Worldwide tablet sales slowed down in recent years and have now hit a plateau, according to a new study from research firm Forrester Research. The increasing popularity of the phablet, a low tablet replacement rate and saturation in the consumer tablet market are thought to be the main reasons behind the slump in sales.

Worldwide tablet sales were at their peak between 2010 and 2013, increasing from around 15 million units to 327 million. However, the report highlights the fact that the replacement rate of tablets isn't as high as smartphones, as people tend to use the same device for a long period of time. As a result, tablet sales are expected to decline to less than 50 million units over the next four years.

The popularity of phablets is also attributed to the drop in tablet sales, as an increasing number of consumers use these devices as a substitute for the bulkier tablets. The report states that around 41 percent of global information workers said their primary smartphone is 5 inches or larger, and 11 percent indicated that their primary tablet is actually a phablet.

Moreover, Forrester notes that 4.5 million Galaxy Note 4 units were shifted in its first month, while Samsung's tablet sales fell by 5 percent in the second quarter. The popularity of other phablets such as the iPhone 6 Plus and Microsoft's Lumia 1520 also played a part in declining consumer tablet sales last year.

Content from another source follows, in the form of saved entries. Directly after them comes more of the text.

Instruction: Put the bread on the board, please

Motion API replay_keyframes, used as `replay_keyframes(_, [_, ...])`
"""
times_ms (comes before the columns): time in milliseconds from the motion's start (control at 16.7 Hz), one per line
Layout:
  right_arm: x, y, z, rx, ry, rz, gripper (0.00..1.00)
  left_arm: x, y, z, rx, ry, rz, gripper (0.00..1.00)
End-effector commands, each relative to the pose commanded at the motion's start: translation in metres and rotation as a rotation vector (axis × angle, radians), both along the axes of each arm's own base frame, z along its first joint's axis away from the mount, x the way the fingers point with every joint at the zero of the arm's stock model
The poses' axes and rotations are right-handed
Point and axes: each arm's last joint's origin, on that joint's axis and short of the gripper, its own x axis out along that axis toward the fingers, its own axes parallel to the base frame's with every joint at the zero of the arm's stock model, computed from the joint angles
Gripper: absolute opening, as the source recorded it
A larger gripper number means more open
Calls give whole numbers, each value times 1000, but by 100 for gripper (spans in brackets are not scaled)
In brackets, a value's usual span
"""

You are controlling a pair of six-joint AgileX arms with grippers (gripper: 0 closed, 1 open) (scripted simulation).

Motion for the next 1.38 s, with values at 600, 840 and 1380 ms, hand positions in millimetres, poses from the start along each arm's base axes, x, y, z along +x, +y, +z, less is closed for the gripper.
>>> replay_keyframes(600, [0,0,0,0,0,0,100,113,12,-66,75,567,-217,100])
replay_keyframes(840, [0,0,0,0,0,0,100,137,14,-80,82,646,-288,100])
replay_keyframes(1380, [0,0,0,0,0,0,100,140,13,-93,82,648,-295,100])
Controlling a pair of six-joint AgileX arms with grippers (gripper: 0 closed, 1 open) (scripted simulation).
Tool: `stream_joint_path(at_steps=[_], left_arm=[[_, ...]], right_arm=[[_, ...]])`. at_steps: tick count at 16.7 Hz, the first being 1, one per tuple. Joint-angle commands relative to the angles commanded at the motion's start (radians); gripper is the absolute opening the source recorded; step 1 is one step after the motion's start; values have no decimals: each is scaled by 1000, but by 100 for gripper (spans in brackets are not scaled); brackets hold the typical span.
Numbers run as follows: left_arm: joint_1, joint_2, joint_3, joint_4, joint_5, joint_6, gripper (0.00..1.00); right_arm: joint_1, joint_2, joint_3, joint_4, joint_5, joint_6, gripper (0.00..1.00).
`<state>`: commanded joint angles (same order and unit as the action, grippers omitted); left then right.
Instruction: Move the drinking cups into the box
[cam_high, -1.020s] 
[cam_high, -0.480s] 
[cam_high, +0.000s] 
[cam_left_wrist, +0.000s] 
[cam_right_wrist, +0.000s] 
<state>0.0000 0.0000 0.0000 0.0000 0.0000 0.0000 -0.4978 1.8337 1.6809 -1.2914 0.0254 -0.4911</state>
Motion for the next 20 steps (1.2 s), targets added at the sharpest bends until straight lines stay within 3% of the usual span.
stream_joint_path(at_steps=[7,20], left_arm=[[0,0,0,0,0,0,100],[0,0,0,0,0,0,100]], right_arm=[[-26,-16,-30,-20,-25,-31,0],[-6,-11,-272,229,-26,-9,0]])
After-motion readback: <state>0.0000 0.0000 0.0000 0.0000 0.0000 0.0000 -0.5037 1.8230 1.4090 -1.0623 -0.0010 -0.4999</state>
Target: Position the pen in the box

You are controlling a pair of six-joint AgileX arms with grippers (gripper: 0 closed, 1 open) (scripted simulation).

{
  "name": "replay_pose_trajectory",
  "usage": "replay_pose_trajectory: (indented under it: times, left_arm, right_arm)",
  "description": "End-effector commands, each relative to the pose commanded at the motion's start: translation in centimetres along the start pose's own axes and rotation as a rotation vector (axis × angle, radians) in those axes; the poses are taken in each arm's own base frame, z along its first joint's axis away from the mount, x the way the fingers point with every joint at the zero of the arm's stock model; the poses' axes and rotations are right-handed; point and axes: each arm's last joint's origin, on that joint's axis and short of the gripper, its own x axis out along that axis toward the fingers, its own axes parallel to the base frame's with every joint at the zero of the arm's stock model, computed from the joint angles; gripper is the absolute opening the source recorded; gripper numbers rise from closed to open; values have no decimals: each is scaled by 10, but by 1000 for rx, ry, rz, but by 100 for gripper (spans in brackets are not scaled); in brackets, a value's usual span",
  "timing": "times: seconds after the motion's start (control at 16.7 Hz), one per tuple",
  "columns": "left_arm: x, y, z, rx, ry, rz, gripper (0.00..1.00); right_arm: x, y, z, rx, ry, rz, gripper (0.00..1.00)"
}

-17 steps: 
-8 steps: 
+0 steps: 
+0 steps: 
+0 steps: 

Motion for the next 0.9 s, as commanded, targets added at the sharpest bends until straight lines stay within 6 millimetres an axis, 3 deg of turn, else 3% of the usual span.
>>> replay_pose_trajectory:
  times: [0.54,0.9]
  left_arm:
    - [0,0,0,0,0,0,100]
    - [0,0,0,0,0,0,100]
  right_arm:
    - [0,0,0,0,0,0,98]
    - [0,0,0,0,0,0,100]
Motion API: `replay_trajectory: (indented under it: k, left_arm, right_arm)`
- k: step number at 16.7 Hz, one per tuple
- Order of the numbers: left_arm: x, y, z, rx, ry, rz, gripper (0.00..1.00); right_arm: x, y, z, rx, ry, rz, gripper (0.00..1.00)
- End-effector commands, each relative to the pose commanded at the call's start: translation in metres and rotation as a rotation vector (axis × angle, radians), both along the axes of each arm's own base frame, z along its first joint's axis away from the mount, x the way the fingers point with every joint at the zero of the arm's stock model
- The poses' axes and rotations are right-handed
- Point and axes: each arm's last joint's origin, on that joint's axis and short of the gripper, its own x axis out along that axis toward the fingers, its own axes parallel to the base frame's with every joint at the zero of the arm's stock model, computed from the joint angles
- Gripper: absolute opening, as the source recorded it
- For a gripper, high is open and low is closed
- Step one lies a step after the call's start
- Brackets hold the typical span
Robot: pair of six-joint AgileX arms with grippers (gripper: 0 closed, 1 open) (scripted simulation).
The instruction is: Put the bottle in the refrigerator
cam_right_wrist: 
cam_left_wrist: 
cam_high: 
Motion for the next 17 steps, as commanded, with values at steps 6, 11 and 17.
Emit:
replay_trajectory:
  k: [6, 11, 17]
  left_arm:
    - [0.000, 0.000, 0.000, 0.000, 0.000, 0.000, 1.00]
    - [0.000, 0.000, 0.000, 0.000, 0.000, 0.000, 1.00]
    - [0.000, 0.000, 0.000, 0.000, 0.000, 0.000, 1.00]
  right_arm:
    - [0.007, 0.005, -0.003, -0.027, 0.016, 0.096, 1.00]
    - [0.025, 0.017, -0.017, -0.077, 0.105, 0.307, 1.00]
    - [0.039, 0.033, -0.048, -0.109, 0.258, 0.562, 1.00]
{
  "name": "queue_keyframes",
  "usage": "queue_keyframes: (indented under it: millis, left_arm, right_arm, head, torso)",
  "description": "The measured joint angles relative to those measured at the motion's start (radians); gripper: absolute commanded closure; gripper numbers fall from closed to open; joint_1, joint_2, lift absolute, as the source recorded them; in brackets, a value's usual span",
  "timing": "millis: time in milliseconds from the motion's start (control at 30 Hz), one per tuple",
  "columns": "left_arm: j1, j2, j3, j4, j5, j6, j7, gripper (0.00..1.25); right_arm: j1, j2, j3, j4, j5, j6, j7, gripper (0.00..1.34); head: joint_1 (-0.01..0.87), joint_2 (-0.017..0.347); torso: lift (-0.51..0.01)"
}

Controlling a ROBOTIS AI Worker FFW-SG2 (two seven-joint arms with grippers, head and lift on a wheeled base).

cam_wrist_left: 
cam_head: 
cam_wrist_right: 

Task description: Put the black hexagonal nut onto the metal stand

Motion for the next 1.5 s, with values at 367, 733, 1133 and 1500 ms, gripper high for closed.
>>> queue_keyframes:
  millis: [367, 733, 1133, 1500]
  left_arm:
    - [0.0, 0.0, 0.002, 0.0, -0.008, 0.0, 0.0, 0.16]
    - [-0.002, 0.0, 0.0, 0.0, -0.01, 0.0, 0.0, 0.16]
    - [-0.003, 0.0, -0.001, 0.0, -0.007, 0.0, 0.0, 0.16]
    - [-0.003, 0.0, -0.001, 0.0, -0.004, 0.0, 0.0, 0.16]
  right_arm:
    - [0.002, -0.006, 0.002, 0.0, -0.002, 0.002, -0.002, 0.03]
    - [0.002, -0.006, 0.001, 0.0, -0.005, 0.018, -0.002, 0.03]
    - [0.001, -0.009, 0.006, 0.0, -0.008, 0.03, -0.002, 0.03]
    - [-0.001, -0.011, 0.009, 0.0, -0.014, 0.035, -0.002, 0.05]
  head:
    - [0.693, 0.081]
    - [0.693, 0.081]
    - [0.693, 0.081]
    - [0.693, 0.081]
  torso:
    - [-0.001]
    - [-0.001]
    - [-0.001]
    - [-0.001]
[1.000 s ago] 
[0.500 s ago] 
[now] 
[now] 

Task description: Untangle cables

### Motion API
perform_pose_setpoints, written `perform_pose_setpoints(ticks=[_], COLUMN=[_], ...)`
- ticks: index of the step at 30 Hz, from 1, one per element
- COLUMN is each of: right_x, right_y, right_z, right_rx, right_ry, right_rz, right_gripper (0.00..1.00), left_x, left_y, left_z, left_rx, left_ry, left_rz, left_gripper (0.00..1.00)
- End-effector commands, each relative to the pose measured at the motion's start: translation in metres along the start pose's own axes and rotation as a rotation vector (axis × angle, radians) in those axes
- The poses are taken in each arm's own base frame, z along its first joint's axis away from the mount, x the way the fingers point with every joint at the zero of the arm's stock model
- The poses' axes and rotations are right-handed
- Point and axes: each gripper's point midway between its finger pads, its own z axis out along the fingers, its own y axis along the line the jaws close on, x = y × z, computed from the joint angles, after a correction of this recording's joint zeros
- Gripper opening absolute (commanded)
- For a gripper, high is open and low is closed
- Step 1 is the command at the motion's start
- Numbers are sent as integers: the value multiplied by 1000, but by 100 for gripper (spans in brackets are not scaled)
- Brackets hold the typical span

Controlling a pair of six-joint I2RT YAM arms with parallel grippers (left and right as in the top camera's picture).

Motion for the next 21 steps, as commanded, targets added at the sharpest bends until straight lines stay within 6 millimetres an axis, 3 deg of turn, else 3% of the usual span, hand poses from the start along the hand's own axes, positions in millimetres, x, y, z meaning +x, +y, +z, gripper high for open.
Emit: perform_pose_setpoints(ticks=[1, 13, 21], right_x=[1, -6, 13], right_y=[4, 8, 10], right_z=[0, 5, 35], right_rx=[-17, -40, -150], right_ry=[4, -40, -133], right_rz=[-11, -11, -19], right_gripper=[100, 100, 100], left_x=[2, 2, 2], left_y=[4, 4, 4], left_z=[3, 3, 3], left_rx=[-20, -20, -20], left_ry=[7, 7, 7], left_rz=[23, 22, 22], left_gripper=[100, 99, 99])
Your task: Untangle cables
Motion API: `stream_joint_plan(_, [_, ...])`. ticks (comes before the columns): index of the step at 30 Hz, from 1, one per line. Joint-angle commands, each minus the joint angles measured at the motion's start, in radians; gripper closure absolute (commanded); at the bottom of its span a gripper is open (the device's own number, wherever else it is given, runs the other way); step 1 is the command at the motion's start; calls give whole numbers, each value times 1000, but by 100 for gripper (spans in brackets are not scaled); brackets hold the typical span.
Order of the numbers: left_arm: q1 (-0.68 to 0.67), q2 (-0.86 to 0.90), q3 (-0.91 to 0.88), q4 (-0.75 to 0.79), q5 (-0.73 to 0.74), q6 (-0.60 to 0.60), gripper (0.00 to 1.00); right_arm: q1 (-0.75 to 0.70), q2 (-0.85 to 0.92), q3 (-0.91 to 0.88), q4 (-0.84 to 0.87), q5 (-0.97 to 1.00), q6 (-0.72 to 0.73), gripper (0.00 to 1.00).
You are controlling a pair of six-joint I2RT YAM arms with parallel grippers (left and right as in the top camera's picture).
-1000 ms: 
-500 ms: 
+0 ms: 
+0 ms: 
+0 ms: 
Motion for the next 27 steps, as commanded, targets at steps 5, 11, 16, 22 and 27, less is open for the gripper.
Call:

The report points out that tablets are becoming increasingly critical for business use. Forrester's data indicates that around 29 percent of businesses provide tablets for use at work, and more than half of employees use a tablet for work purposes at least once a week.

Despite the slowdown in sales, the global tablet install base is still expected to rise to a substantial 800 million consumers by 2018 and should reach 1 billion sometime after 2020.